Using require 'faye' will add WebSockets to your application, but it will take almost 9Mb just to load the gem (this is before any actual work was performed).

On the other hand, using the agoo or iodine HTTP servers will add both WebScokets and SSE to your application without any extra memory consumption.

To be more specific, using iodine will consume about 2Mb of memory, marginally less than Puma, while providing both HTTP and real-time capabilities.

The hidden hijack price

A more subtle price is higher hardware costs and a lower clients-per-machine ratio when using hijack.

Why?

Besides the degraded performance, the hijack approach allows some HTTP servers to lean on the select system call, (Puma used select last time I took a look).

This system call breaks down at around the 1024 open file limit, possibly limiting each process to 1024 open connections.

When a connection is hijacked, the sockets don’t close as fast as the web server expects, eventually leading to breakage and possible crashes if the 1024 open file limit is exceeded.

The Solution – Callbacks and Events

The new proposed Rack Push PR offers a wonderful effective way to implement WebSockets and SSE while allowing an application to remain totally server agnostic.

This new proposal leaves the responsibility for the network / IO handling with the server, simplifying the application’s code base and decoupling it from the network protocol.

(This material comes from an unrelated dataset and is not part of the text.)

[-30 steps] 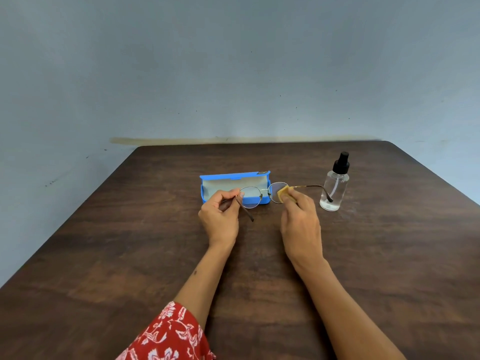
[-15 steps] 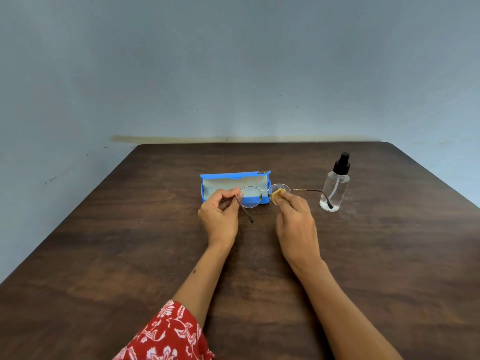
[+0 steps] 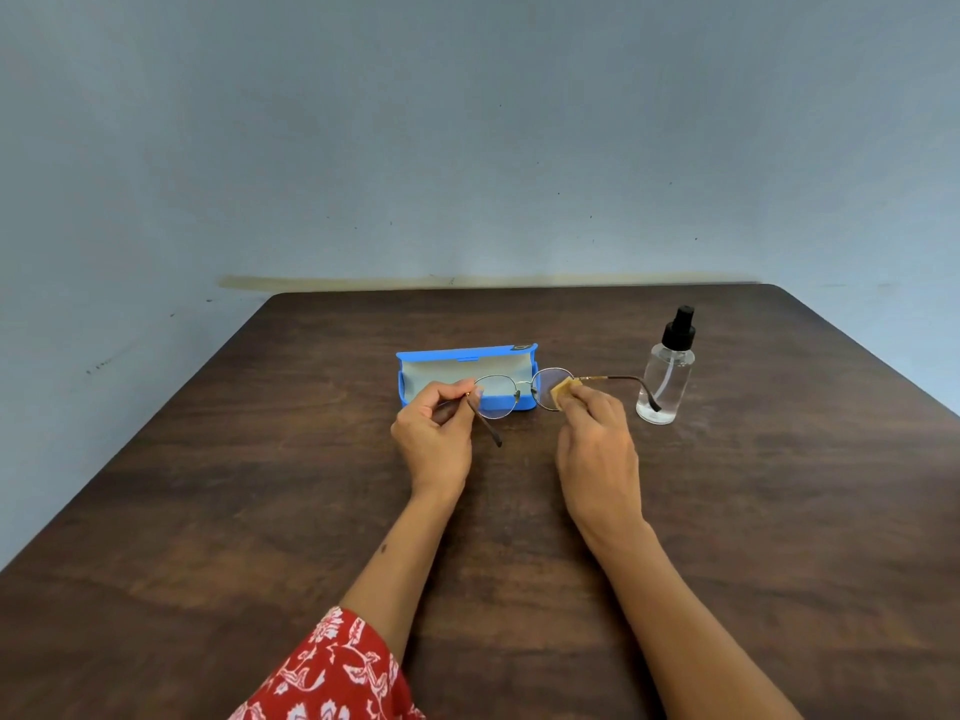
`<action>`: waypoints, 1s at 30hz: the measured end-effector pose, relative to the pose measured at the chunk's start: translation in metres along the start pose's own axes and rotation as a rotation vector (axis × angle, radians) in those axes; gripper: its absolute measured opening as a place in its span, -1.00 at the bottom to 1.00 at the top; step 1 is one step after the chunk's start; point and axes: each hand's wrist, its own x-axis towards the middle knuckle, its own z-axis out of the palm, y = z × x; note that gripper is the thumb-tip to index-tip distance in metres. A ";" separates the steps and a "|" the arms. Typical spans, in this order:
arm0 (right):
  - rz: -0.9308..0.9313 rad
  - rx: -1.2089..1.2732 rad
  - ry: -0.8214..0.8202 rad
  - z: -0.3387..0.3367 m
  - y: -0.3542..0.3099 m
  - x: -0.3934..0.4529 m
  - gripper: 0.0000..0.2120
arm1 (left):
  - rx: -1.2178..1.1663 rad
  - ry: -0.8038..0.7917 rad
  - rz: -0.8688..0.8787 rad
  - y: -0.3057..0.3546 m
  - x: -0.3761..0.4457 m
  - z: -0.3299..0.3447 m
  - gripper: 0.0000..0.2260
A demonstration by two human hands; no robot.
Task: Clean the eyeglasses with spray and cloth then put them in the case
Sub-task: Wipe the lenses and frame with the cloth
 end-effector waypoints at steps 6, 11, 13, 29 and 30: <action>-0.026 0.009 -0.025 0.002 -0.002 -0.003 -0.63 | 0.009 -0.007 0.018 -0.002 0.000 0.001 -0.92; 0.004 -0.001 0.001 0.002 -0.003 0.000 -0.62 | -0.002 -0.009 0.003 -0.004 0.000 0.002 -0.91; -0.044 0.009 -0.022 0.005 -0.008 -0.002 -0.63 | -0.001 -0.009 0.003 -0.004 -0.001 0.001 -0.91; 0.069 0.026 -0.013 0.003 -0.002 0.000 -0.63 | -0.018 -0.003 -0.006 -0.007 0.004 -0.001 -0.87; 0.074 0.017 -0.010 0.002 -0.001 0.000 -0.63 | -0.017 -0.002 -0.006 -0.008 0.003 -0.001 -0.85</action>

By using a callback object, the application is notified of any events. Leaving the application free to focus on the data rather than the network layer.

The callback object doesn’t even need to know anything about the server running the application or the underlying protocol.

~~The callback object is automatically linked to the correct API using Ruby’s extend approach, allowing the application to remain totally server agnostic.~~ EDIT: the PR was updated, replacing the extend approach with an extra client object.

How it works

Every Rack server uses a Hash type object to communicate with a Rack application.

This is how Rails is built, this is how Sinatra is built and this is how every Rack application / framework is built. It’s in the current Rack specification.

A simple Hello world using Rack would look like this (placed in a file called config.ru):

# normal HTTP response
RESPONSE = [200, { 'Content-Type' => 'text/html',
          'Content-Length' => '12' }, [ 'Hello World!' ] ]
# note the `env` variable
APP = Proc.new {|env| RESPONSE }
# The Rack DSL used to run the application
run APP

This new proposal introduces the env['rack.upgrade?'] variable.

Normally, this variable is set to nil (or missing from the env Hash).

However, for WebSocket connection, the env['rack.upgrade?'] variable is set to :websocket and for EventSource (SSE) connections the variable is set to :sse.

To set a callback object, the env['rack.upgrade'] is introduced (notice the missing question mark).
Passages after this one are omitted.